Oh what a shame it was when I cooked up a batch of red lentils one night. I was going to use it as our rice substitute with a stirfry one night and they came out all mushy. Turns out that the lentils that I’m used to are much firmer and these split lentils were quite the opposite. I put the mush in the fridge and tried to think of something that would make them much tastier.
Maybe frying them somehow would take out the moisture and add a much needed firmness? Aha! Lentil cakes to the rescue!
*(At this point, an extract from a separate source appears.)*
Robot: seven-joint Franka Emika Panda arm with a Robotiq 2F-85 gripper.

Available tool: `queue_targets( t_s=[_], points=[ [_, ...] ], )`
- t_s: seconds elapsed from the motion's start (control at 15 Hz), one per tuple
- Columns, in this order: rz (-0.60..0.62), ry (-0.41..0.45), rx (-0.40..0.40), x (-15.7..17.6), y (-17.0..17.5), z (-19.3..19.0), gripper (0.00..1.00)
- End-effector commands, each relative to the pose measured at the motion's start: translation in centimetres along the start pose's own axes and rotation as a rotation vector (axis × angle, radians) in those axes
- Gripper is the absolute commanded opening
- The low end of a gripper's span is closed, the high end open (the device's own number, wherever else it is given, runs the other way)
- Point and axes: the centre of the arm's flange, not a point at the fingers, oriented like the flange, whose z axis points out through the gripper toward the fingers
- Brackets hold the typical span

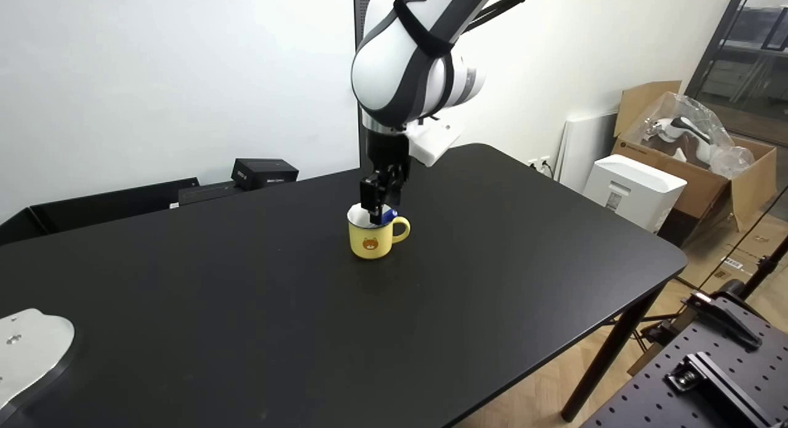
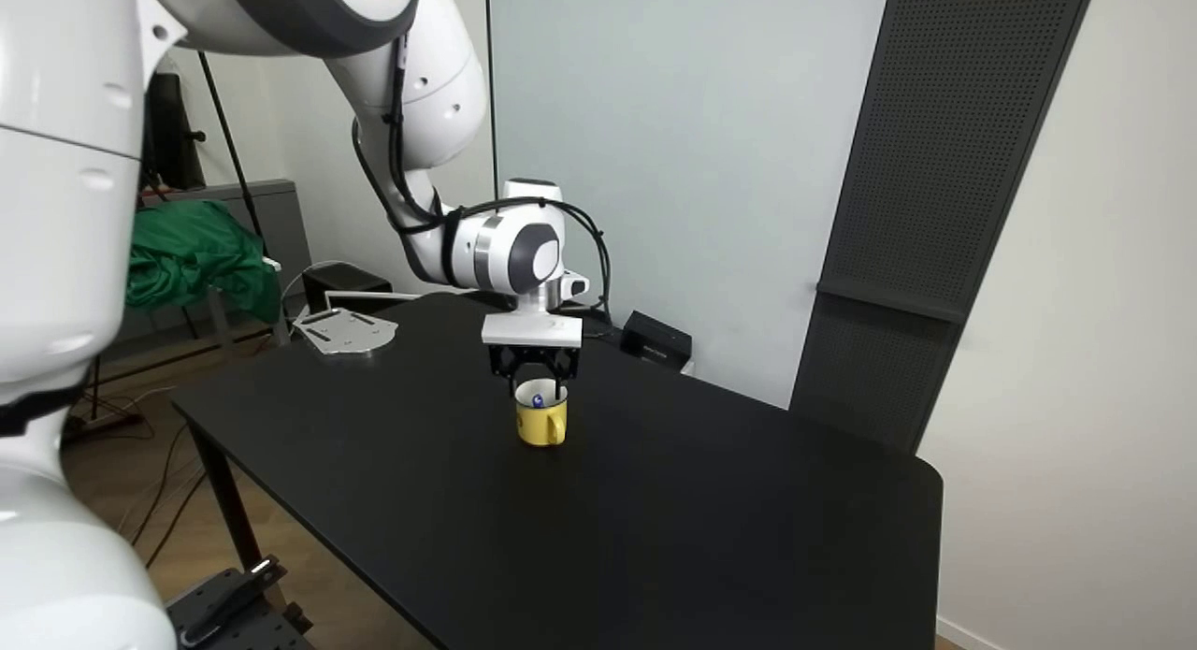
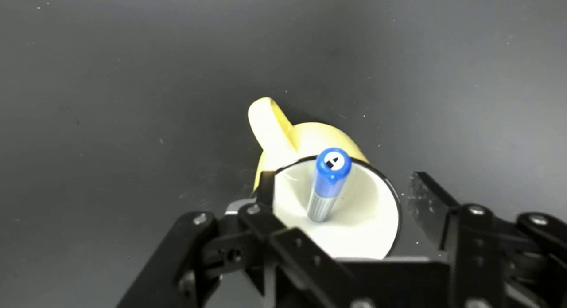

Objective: Take the marker from the cup and put it on the table

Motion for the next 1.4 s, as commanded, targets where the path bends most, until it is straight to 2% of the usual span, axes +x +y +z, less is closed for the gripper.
queue_targets(
  t_s=[0.0,0.4,0.47,0.6,0.87,1.13,1.33],
  points=[
    [0.001,0.000,0.011,1.1,1.0,0.0,0.47],
    [-0.002,-0.009,0.028,1.0,1.2,-0.5,0.05],
    [0.001,-0.022,0.042,0.8,1.3,-0.7,0.01],
    [0.007,-0.048,0.067,0.5,1.4,-1.0,0.05],
    [0.026,-0.077,0.095,-0.2,2.0,-1.8,0.05],
    [0.030,-0.061,0.087,-0.4,2.6,-4.3,0.05],
    [0.018,-0.018,0.063,-0.6,2.7,-7.3,0.05]
  ],
)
A vegetarian and meatatarian tried them and both liked it very much….onward to the recipe….
What you need!
2 cups red lentils (split, no soaking required kind)
1 1/2 tsp cumin
1 tsp paprika
1 tsp black pepper
1 1/2 tsp salt
1 tsp ground chili pepper
What to do!
1. Firstly make sure you have the right lentils, some varieties may require you to soak the lentils first, whatever you buy…read the instructions and follow them!
2. They will look something like this when they’re cooked and drained.
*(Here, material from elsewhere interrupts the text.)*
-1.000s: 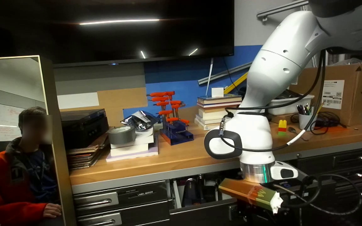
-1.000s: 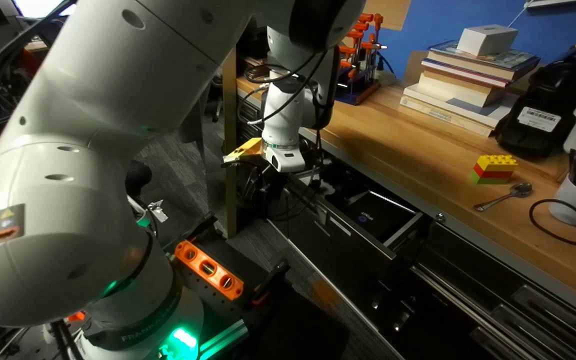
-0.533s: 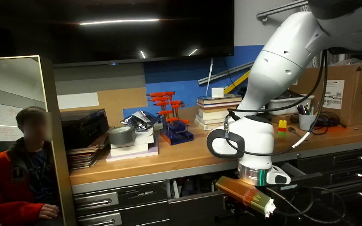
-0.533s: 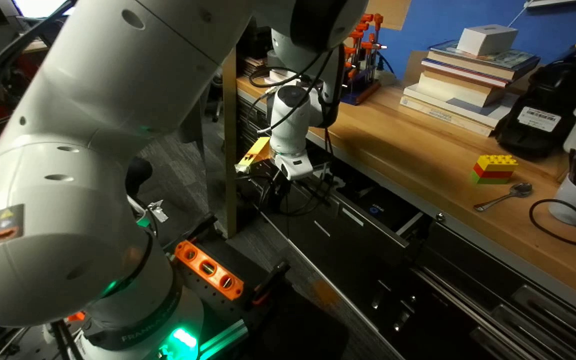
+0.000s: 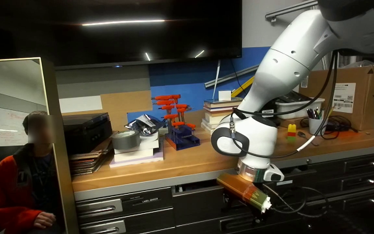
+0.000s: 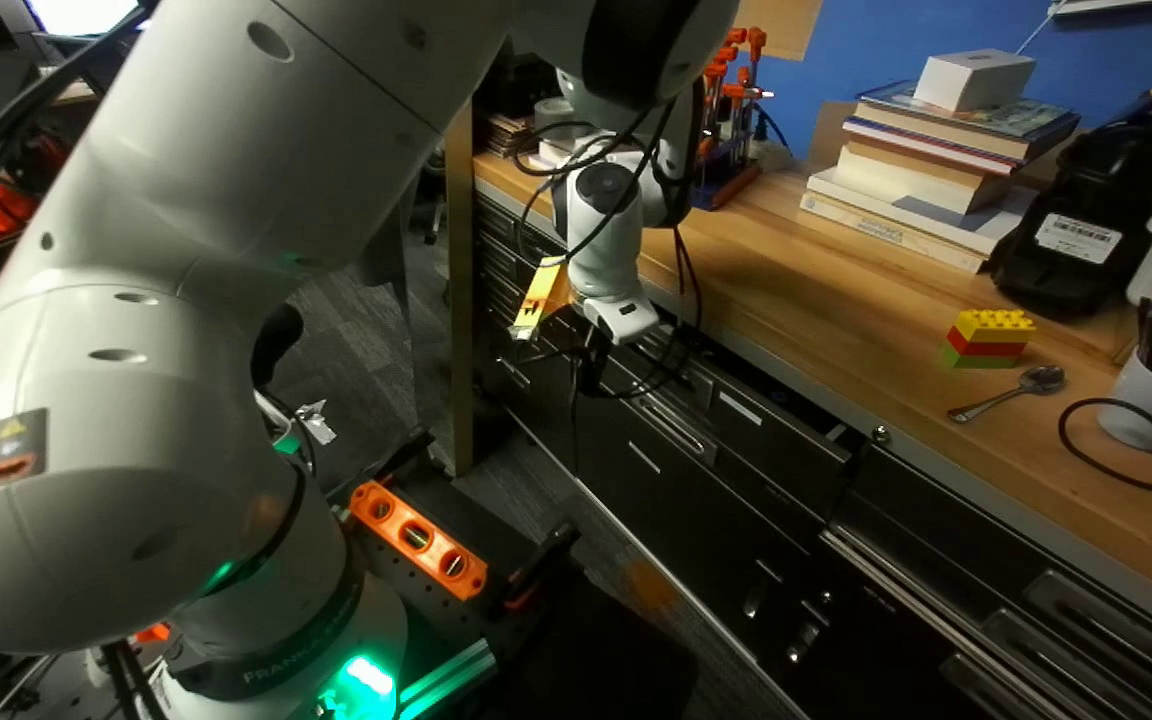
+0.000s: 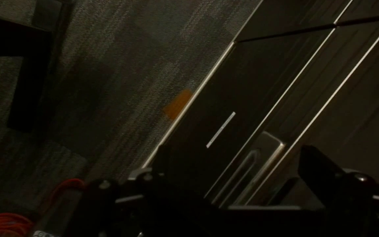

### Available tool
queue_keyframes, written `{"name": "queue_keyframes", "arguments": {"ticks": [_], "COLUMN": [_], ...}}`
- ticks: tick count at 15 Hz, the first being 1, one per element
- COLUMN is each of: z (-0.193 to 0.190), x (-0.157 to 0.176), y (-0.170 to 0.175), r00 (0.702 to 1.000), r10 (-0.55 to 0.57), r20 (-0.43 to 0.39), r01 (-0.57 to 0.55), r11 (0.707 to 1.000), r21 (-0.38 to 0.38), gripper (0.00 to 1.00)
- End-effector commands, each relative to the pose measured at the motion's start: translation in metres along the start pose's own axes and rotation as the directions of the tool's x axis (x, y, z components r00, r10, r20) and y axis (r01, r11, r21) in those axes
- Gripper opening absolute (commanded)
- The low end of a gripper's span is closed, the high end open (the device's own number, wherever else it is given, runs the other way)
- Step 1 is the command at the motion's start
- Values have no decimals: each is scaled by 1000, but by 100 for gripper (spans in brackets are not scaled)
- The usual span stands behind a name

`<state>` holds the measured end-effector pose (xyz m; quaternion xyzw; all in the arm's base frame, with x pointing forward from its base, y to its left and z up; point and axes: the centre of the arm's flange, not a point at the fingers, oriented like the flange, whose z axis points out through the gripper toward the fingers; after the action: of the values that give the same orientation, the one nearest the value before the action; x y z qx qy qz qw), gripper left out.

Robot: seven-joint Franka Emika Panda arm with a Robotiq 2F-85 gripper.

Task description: Put the black objects in the drawer and close it

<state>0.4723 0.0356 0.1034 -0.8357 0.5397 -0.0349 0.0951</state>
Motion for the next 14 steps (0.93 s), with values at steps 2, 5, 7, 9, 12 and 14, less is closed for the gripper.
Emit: {"name": "queue_keyframes", "arguments": {"ticks": [2,5,7,9,12,14], "z": [6,13,16,21,24,26], "x": [17,20,22,23,25,24], "y": [-39,-51,-56,-61,-62,-63], "r00": [998,995,994,994,992,991], "r10": [-65,-93,-99,-105,-116,-124], "r20": [12,29,35,42,48,47], "r01": [64,89,93,97,105,113], "r11": [994,988,984,981,977,976], "r21": [92,125,151,165,185,188], "gripper": [100,100,100,100,100,100]}}
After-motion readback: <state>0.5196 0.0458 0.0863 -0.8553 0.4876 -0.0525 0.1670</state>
3. Chop the onion and in a frying pan on medium heat with some olive oil, sautee them until they are golden.
4. Add in the egg, chopped onions and all the spices into the red lentils
5. And mix them all up!
6. Take scoops of the red lentil mixture and drop it into your pan that has olive oil in it at medium heat. I flatten them out a bit so there’s more crispy outsides. Fry until golden and then flip! Flip gently as they are a tad crumbly and may fall apart before the other side is cooked. Enjoy!